- [WHAT NEEDS TO BE DONE]
Scan the material for the word "camera" and copy each line where it occurs.

· · ·

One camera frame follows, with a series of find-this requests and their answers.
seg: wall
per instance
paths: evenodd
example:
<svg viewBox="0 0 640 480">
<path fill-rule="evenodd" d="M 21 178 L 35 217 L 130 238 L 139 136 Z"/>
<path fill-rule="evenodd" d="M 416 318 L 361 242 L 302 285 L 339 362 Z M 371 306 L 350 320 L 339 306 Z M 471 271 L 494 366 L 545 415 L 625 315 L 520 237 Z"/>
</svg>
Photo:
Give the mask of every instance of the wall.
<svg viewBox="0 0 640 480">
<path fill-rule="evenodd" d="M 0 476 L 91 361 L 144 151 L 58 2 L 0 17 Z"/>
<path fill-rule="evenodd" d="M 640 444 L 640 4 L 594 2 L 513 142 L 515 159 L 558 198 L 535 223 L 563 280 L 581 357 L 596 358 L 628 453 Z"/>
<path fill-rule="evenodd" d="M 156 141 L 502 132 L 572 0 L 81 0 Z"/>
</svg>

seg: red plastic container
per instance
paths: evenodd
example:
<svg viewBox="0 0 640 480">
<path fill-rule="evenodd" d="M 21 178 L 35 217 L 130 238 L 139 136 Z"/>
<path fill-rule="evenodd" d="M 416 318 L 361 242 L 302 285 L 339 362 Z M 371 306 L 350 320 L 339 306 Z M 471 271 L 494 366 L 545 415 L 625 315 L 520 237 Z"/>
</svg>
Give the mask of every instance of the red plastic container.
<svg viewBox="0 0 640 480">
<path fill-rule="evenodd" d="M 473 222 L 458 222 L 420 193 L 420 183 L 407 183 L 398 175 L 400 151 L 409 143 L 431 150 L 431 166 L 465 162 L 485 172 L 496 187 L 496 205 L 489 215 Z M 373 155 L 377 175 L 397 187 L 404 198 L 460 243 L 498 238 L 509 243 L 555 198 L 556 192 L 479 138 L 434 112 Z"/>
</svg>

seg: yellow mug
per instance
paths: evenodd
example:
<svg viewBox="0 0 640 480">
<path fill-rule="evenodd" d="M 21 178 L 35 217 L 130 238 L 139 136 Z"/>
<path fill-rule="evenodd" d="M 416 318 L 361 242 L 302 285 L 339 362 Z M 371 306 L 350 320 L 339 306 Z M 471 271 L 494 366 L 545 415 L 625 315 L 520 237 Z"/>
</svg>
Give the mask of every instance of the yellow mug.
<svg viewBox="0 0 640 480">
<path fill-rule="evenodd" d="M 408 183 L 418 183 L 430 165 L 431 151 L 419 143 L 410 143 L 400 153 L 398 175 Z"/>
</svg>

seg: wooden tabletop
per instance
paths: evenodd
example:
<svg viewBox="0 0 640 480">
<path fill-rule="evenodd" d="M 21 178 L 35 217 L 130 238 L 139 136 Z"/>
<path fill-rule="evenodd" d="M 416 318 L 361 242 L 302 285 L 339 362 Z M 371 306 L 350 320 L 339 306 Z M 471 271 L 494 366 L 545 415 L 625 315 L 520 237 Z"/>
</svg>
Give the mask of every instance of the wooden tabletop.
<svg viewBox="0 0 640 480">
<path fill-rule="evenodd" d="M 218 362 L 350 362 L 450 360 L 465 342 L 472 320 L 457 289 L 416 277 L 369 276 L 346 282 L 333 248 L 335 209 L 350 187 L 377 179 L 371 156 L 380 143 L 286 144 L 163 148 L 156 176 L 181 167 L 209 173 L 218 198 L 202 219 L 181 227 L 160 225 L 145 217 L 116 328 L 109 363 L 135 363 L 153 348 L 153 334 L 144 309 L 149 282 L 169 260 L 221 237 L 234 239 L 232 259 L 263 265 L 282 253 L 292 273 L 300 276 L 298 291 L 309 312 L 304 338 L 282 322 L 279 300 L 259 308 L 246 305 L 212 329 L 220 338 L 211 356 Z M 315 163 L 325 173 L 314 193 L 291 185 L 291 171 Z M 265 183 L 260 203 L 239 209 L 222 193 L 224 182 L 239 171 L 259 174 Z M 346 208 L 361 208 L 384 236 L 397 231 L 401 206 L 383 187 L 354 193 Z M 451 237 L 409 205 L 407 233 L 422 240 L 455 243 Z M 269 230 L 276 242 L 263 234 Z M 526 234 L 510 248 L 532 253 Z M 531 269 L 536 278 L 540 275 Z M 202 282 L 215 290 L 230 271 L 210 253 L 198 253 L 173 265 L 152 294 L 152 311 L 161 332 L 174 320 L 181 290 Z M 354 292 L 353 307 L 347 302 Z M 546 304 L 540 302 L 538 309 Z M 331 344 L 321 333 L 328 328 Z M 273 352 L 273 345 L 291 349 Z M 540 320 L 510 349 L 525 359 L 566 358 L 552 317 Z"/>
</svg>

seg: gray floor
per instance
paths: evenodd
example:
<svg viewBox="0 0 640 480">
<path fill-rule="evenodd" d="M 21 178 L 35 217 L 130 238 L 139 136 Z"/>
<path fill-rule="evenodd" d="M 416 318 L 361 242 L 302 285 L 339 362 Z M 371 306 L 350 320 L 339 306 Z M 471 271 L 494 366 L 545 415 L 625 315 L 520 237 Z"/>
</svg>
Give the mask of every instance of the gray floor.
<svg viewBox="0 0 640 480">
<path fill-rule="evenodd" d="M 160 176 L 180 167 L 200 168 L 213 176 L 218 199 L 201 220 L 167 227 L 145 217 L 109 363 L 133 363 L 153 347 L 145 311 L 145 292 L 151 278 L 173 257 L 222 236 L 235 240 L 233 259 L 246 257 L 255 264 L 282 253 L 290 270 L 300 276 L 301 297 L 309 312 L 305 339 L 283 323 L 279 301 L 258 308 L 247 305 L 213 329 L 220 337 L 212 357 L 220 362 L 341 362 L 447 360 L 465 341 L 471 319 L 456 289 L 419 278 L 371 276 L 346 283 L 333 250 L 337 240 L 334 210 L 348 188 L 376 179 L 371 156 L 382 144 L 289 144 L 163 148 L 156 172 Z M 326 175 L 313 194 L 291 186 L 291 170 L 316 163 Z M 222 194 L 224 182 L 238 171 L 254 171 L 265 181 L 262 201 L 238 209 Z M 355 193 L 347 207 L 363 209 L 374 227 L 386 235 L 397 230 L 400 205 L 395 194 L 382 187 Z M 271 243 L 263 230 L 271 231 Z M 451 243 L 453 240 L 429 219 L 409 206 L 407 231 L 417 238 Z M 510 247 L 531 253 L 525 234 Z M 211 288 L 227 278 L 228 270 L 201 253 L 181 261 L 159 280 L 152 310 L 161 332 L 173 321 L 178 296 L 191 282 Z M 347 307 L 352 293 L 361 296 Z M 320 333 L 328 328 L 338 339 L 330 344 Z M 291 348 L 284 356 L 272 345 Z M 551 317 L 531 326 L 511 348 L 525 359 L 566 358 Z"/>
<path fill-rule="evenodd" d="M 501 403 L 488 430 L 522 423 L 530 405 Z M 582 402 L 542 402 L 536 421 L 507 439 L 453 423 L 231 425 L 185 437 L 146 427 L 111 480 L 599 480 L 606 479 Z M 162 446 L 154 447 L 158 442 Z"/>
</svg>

· · ·

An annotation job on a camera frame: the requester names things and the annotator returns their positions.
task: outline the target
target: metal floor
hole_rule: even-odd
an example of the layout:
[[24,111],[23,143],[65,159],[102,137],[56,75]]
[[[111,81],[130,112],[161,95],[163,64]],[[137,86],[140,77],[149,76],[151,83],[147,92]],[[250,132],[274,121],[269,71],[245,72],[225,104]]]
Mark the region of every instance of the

· · ·

- [YOUR RESPONSE]
One camera frame follows, with a series of find-this requests and their answers.
An annotation job on a camera frame: the requester names things and the annotator returns their positions.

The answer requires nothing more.